Football: Belgian police accuse football agent Pini Zahavi of “fraud”, Football News & Top Stories

BRUSSELS (AFP) – Players’ agent Pini Zahavi has been indicted in Belgium in connection with an investigation into suspected fraud in the 2015 takeover of Belgian football club Mouscron.
The 78-year-old Israeli businessman was charged with “forgery and use of forgery”, “fraud” and “money laundering” by a Brussels judge, before being released, told AFP an source close to the file.
Contacted by AFP on Friday, the federal prosecutor’s office confirmed the accusation but refused to give details.
Zahavi was a middleman in the record-breaking deal that brought Neymar to Paris Saint-Germain from Barcelona in 2017. He also negotiated the Chelsea buyout by Roman Abramovich in 2003 and represented stars such as Robert Lewandowski and Rio Ferdinand.

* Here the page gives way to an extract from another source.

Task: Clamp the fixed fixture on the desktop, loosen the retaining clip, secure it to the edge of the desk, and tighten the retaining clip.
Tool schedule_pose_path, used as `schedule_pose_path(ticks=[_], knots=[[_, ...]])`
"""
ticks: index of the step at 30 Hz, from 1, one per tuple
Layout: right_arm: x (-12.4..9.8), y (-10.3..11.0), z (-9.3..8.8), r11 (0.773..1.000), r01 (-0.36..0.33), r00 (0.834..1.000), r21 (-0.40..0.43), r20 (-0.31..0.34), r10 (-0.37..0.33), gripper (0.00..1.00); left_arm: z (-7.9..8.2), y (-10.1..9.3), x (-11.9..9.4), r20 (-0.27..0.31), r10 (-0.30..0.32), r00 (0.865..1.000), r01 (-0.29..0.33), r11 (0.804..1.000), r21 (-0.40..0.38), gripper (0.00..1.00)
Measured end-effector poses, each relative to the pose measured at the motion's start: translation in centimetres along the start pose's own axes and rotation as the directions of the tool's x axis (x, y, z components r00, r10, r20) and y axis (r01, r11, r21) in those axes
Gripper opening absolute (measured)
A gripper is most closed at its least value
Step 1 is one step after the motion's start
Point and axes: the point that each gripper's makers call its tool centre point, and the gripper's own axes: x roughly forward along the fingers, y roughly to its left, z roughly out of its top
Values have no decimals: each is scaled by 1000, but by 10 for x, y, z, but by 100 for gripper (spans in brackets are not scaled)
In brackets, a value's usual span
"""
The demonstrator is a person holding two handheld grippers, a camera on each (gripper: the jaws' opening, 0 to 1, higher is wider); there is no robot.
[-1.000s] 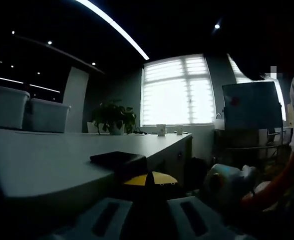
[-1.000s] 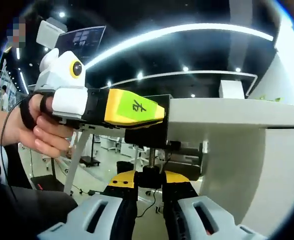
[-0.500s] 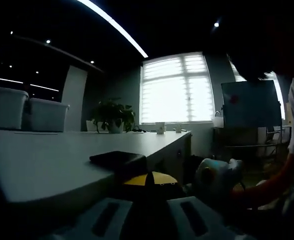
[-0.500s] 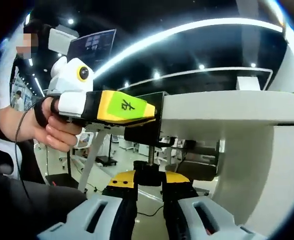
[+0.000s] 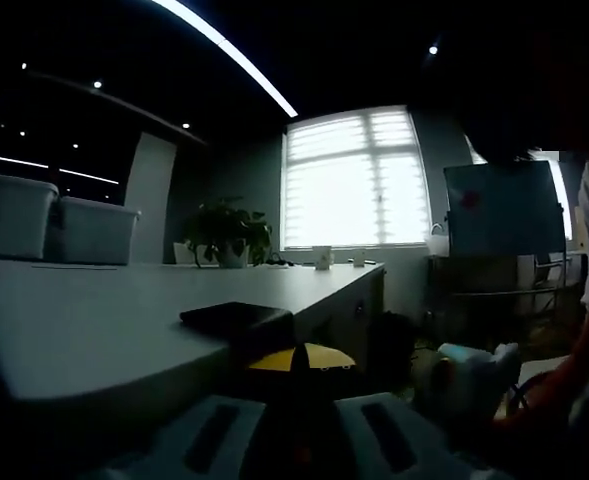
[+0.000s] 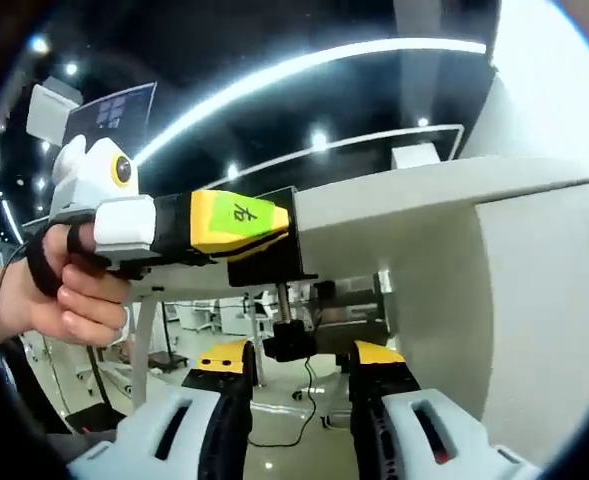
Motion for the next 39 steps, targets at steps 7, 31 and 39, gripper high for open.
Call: schedule_pose_path(ticks=[7,31,39], knots=[[19,5,-4,997,71,997,16,-6,-71,37,0,1,0,10,10,1000,-10,1000,-5,1],[28,15,9,986,-78,996,-147,29,84,25,0,1,-3,7,19,1000,-19,1000,-10,1],[28,17,5,954,-251,967,-163,7,255,24,0,1,-4,11,18,1000,-18,1000,-15,1]])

The Belgian investigation to find out whether the agent had illegally acquired Mouscron has been underway since April 2018.
Zahavi was questioned and then charged in recent weeks after responding to a summons, the source said, and released on condition that he appear at any future Belgian court hearing.
Belgian justice suspects Zahavi of having used shell companies to circumvent the ban on players’ agents from owning clubs.
“Foreign companies would have made it possible to camouflage the control of the Mouscron club by a players’ agent, the so-called PZ”, wrote the Belgian federal prosecutor at the end of 2018. The initials PZ refer to Pini Zahavi.
According to the Belgian press, Zahavi bought Mouscron via a Maltese fund, before selling the club a year later to a company run by his nephew, effectively retaining control.
In February 2019, Mouscron was placed under judicial administration and his bank account temporarily frozen, at the request of the federal prosecutor.
It was taken over in 2020 by Luxembourg businessman Gérard Lopez, former owner of Lille and Bordeaux in the French Ligue 1.
Zahavi, a former sports journalist, is registered as a players’ agent in England and lives in London and Tel Aviv.